→ **Your instructions**
Print the lines below exactly, beginning with the one that contains "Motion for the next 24" and stopping after the last line.

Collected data
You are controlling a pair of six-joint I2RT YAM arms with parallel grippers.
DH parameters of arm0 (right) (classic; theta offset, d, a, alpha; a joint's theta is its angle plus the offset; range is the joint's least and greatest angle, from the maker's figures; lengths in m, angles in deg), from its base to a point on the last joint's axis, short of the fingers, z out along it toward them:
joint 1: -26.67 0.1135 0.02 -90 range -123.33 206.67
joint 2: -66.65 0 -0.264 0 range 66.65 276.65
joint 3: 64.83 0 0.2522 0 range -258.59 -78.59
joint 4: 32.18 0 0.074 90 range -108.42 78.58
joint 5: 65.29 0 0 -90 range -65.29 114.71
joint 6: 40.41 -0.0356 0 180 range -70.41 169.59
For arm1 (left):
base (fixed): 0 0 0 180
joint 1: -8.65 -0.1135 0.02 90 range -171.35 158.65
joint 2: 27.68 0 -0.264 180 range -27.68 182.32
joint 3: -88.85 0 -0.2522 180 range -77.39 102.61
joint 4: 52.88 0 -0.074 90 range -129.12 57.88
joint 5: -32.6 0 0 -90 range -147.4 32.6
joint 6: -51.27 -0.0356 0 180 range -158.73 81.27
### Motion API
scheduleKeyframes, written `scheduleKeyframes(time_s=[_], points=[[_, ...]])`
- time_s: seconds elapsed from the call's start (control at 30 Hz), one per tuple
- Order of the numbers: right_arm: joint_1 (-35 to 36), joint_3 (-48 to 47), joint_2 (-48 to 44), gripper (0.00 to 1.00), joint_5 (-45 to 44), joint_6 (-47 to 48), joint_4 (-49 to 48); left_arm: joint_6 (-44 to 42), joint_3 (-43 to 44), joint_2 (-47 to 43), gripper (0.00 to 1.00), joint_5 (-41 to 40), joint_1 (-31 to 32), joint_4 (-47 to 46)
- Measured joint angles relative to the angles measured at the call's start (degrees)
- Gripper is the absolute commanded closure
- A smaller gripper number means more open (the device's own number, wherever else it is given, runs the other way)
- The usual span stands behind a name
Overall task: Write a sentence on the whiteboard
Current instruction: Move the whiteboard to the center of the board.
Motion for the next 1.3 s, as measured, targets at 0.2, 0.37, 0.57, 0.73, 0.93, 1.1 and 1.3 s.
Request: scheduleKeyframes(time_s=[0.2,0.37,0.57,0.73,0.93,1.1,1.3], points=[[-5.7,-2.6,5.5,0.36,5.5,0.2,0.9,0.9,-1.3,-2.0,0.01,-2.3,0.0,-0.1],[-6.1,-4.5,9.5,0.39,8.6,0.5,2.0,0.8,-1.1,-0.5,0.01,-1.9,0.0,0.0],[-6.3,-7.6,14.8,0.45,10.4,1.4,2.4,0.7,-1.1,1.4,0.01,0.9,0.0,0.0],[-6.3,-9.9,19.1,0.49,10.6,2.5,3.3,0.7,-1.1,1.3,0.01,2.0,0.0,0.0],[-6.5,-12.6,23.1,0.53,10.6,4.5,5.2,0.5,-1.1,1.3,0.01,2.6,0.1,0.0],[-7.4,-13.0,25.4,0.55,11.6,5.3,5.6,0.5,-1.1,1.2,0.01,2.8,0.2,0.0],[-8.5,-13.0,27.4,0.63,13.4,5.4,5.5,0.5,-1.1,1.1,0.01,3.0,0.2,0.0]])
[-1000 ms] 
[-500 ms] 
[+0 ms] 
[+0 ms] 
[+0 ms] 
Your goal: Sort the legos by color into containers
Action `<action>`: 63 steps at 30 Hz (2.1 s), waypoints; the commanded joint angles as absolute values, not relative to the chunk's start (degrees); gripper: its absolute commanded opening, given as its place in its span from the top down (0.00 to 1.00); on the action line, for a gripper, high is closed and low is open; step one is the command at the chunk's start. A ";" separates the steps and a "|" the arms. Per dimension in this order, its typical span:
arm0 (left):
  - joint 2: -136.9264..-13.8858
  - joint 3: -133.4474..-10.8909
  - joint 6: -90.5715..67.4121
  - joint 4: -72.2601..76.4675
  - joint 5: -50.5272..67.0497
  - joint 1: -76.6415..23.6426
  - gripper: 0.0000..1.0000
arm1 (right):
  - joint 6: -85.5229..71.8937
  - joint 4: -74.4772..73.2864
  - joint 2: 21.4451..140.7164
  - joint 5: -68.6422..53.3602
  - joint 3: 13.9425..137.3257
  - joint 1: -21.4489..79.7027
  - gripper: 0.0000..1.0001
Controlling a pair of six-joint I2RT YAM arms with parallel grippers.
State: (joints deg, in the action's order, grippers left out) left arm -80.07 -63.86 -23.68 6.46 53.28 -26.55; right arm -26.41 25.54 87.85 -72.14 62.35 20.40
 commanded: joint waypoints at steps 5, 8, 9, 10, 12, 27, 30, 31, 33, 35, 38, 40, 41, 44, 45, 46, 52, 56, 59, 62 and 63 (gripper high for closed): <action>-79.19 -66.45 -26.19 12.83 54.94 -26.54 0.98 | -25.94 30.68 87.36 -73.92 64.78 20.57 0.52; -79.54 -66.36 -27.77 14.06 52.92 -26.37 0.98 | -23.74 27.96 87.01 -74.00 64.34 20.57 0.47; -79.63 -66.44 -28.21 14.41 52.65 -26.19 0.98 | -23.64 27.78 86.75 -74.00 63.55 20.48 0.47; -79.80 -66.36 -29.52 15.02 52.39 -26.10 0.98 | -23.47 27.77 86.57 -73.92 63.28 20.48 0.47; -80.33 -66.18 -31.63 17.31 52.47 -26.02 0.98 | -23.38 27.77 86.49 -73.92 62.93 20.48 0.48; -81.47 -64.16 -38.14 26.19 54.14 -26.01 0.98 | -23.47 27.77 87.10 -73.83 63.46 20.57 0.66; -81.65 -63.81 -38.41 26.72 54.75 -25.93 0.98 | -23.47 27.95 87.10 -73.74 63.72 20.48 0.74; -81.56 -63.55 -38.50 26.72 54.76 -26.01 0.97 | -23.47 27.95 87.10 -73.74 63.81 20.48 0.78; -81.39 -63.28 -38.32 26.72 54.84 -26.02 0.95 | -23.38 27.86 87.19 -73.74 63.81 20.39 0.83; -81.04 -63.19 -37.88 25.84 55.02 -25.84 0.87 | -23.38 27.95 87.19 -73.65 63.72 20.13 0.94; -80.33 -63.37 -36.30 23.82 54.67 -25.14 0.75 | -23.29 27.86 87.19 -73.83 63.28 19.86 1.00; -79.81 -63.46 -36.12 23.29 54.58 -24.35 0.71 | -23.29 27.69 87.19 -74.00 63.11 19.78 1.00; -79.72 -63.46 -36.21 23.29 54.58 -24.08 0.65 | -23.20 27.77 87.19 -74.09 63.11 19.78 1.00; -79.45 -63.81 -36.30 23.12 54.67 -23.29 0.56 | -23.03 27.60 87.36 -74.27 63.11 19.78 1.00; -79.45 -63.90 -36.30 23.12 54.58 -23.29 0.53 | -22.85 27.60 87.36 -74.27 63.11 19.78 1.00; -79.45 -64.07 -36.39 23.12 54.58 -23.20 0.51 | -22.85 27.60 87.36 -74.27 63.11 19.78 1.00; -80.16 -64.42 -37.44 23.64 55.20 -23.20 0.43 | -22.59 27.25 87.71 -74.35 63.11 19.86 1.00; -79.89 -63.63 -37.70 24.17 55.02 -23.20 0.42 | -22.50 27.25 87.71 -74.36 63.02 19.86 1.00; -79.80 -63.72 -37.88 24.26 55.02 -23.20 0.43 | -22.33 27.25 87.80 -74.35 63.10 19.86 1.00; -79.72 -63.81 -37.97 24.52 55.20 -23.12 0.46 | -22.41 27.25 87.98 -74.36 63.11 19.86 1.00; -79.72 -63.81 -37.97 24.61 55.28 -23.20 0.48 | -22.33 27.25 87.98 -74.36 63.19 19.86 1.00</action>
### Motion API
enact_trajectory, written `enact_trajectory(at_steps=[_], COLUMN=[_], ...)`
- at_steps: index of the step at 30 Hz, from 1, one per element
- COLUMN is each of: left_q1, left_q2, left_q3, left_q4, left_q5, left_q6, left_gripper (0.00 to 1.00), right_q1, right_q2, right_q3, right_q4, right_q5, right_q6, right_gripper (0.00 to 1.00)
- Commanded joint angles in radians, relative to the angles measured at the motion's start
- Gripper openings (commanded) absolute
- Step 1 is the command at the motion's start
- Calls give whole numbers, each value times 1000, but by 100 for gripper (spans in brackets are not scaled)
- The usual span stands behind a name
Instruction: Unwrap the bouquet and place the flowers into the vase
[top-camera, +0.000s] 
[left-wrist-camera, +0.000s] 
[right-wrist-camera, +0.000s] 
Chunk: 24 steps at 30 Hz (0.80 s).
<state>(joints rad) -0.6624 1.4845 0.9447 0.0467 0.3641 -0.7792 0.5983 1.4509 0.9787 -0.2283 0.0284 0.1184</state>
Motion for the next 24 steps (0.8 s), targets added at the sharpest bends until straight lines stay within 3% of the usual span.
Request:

→ **Completed task**
Motion for the next 24 steps (0.8 s), targets added at the sharpest bends until straight lines stay within 3% of the usual span.
Request:

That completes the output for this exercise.